Top of Working data

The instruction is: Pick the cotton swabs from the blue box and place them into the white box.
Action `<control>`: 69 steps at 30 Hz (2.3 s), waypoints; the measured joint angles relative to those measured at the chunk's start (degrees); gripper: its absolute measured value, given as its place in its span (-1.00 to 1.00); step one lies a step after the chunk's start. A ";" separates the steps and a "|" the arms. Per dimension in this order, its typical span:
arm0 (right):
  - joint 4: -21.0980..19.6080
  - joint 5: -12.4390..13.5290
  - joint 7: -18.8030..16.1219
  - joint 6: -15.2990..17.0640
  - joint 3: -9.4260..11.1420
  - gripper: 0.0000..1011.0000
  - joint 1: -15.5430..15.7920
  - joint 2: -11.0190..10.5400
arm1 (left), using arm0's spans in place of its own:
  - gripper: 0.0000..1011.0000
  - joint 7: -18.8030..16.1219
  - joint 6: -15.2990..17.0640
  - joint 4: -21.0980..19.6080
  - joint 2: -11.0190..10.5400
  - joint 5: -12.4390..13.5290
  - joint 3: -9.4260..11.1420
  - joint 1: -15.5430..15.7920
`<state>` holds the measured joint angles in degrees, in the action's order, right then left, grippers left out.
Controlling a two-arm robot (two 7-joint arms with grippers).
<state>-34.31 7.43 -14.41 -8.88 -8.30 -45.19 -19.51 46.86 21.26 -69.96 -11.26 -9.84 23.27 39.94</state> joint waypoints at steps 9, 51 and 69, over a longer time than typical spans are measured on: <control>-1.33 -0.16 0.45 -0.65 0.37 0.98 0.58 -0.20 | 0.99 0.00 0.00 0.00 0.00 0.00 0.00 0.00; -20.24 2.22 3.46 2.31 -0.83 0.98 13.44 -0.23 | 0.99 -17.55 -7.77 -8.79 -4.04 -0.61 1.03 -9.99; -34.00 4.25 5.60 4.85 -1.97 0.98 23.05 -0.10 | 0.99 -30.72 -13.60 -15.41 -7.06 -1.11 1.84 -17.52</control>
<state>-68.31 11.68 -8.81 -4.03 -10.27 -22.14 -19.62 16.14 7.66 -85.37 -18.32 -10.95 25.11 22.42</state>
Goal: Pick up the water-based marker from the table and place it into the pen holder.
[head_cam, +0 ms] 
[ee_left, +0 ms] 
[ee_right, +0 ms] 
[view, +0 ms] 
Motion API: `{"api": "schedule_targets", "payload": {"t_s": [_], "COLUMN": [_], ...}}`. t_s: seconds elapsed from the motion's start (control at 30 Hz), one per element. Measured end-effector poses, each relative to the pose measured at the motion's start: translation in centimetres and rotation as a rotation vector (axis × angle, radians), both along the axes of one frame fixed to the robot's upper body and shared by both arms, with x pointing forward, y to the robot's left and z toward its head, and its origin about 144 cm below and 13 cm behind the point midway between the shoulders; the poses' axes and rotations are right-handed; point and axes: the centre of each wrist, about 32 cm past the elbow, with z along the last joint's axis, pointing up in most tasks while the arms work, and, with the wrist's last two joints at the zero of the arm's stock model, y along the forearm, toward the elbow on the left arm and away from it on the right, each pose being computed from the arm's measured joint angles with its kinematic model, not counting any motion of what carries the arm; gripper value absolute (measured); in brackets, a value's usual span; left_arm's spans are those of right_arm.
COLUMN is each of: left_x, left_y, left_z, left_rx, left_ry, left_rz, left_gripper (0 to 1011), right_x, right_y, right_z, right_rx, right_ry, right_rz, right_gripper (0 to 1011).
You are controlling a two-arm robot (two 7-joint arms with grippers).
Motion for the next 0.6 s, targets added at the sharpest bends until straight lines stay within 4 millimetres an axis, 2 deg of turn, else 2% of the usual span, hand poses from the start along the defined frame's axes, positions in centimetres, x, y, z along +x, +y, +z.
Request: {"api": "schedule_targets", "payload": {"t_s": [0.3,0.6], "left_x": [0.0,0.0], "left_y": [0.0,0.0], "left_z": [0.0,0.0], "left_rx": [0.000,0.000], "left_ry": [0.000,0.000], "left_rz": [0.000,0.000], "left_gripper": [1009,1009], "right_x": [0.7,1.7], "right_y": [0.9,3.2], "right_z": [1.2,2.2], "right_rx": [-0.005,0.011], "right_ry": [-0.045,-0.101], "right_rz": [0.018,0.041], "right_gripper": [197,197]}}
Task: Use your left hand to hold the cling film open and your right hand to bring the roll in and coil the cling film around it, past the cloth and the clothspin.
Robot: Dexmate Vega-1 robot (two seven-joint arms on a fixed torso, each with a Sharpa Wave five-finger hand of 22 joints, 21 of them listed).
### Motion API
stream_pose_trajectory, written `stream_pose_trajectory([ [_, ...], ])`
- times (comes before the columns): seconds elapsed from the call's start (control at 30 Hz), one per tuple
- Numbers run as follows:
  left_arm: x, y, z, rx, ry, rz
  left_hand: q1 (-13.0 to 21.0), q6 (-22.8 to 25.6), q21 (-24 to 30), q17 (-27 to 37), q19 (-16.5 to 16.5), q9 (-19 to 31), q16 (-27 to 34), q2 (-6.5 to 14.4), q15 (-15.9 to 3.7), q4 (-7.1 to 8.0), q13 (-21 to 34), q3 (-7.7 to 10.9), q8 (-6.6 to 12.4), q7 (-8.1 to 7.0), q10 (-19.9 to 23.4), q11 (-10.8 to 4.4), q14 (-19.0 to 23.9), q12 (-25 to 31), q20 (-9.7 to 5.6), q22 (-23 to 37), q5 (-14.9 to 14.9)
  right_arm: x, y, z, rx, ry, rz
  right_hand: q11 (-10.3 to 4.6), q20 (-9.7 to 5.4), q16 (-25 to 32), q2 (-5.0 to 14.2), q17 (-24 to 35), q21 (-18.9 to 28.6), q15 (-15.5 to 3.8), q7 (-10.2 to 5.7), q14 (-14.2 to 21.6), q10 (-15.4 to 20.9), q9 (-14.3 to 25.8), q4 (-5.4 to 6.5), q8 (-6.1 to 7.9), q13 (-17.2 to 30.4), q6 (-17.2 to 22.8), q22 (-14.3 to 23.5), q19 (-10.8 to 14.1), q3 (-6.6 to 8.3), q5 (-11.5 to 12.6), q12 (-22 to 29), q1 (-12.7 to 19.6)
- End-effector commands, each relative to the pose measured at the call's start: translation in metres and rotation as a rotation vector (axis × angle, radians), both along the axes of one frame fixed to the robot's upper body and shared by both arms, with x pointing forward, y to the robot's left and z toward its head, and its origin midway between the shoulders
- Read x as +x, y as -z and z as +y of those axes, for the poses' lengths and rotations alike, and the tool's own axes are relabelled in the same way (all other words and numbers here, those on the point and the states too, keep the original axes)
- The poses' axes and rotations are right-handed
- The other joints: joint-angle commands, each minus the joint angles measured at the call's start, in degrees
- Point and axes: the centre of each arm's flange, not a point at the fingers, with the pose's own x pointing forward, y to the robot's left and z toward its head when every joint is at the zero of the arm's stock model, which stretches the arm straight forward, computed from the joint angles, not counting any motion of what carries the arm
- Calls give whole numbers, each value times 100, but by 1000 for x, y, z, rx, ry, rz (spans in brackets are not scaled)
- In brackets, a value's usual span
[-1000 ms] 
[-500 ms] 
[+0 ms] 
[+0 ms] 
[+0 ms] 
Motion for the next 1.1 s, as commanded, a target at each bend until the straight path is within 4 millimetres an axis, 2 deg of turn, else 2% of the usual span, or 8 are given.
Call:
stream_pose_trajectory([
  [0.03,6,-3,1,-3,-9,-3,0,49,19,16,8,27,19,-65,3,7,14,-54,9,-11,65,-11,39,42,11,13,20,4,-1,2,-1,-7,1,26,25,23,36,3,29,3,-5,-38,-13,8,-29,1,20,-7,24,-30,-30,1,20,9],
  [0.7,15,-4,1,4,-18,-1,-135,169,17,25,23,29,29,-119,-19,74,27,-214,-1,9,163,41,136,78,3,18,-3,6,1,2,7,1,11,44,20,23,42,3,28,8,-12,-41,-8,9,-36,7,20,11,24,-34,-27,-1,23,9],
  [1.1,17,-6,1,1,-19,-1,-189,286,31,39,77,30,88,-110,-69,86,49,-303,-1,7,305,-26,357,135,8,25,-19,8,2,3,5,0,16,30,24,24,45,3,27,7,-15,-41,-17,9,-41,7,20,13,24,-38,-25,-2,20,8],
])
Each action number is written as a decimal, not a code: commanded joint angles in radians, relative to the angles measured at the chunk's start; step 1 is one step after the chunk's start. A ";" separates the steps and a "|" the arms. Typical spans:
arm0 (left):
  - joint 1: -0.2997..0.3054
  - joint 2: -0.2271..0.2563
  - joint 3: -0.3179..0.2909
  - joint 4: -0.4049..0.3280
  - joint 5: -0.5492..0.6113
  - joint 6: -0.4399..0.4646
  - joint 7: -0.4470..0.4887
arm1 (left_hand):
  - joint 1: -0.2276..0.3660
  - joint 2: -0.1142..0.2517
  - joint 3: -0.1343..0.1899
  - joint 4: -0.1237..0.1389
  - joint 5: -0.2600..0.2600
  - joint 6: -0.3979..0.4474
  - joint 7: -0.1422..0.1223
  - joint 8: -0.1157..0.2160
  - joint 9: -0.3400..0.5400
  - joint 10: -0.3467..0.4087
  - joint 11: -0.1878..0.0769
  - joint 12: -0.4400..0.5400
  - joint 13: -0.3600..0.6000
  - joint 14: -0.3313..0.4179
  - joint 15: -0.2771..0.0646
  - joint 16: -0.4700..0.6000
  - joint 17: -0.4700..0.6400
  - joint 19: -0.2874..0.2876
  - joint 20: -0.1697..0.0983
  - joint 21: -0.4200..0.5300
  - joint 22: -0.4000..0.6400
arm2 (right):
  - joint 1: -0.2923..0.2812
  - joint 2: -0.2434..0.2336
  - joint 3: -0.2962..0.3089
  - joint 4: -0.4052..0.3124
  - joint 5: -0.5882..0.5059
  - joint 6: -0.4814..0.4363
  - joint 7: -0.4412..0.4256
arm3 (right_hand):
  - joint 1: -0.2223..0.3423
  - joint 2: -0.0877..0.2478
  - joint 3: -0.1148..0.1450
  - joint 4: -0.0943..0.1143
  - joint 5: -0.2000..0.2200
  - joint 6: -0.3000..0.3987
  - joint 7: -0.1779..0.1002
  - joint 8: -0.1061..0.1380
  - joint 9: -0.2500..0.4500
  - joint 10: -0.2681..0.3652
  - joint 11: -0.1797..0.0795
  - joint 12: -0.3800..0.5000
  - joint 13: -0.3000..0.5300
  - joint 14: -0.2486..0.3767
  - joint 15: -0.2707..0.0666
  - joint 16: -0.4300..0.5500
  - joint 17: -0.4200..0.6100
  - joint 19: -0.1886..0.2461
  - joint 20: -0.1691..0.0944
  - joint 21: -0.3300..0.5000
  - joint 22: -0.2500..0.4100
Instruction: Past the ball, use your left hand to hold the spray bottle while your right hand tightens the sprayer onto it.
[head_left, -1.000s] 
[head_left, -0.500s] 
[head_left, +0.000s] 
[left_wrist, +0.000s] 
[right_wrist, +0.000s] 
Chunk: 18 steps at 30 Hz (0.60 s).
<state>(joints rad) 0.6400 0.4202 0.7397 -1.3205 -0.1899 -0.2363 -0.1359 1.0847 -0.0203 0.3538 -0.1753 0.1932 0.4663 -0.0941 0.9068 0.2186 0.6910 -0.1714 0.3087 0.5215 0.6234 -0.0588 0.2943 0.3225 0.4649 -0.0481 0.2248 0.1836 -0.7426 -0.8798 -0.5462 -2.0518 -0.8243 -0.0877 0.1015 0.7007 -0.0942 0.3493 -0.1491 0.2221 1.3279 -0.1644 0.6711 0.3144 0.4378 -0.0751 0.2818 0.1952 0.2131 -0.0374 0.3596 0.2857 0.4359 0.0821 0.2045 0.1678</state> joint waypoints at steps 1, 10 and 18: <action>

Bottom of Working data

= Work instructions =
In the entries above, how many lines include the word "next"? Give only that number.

= Output of the task =
2